■ TASK ■
Starting with the line that contains "- End-effector commands, each" and stopping after the line that contains "- The poses'", copy the entries below exactly. Include nothing else.

*** SUPPLIED RECORDS Section Begins ***

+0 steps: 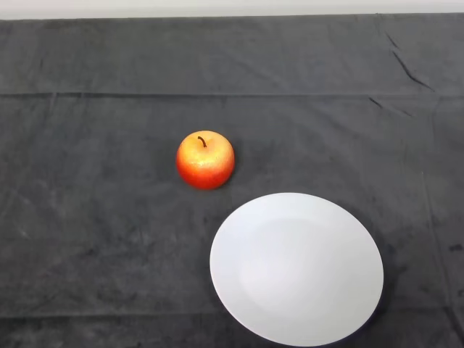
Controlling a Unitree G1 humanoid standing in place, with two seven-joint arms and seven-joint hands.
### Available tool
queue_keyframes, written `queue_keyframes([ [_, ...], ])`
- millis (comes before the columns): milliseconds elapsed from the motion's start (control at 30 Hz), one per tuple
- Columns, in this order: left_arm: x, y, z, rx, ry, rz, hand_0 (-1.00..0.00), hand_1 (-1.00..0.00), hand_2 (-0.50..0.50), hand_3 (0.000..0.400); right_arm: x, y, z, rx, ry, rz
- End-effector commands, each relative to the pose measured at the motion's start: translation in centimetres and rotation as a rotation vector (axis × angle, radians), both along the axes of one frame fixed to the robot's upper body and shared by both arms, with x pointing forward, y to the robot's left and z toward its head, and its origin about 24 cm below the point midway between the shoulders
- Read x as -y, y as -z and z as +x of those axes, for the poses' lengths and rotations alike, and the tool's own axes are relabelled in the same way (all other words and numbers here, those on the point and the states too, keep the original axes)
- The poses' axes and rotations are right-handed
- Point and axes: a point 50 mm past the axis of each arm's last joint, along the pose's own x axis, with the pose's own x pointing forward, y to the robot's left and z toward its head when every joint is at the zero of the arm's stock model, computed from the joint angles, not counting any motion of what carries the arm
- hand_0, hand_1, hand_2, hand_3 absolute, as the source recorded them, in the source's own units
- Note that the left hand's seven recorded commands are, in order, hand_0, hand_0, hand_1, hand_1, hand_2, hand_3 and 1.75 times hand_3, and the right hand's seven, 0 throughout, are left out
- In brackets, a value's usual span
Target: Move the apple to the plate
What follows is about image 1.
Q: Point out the red yellow apple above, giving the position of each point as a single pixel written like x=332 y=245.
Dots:
x=204 y=166

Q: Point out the white round plate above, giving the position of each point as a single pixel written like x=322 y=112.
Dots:
x=295 y=272

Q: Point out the black cloth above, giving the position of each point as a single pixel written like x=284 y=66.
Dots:
x=108 y=217

*** SUPPLIED RECORDS Section Ends ***

■ ANSWER AREA ■
- End-effector commands, each relative to the pose measured at the motion's start: translation in centimetres and rotation as a rotation vector (axis × angle, radians), both along the axes of one frame fixed to the robot's upper body and shared by both arms, with x pointing forward, y to the robot's left and z toward its head, and its origin about 24 cm below the point midway between the shoulders
- Read x as -y, y as -z and z as +x of those axes, for the poses' lengths and rotations alike, and the tool's own axes are relabelled in the same way (all other words and numbers here, those on the point and the states too, keep the original axes)
- The poses' axes and rotations are right-handed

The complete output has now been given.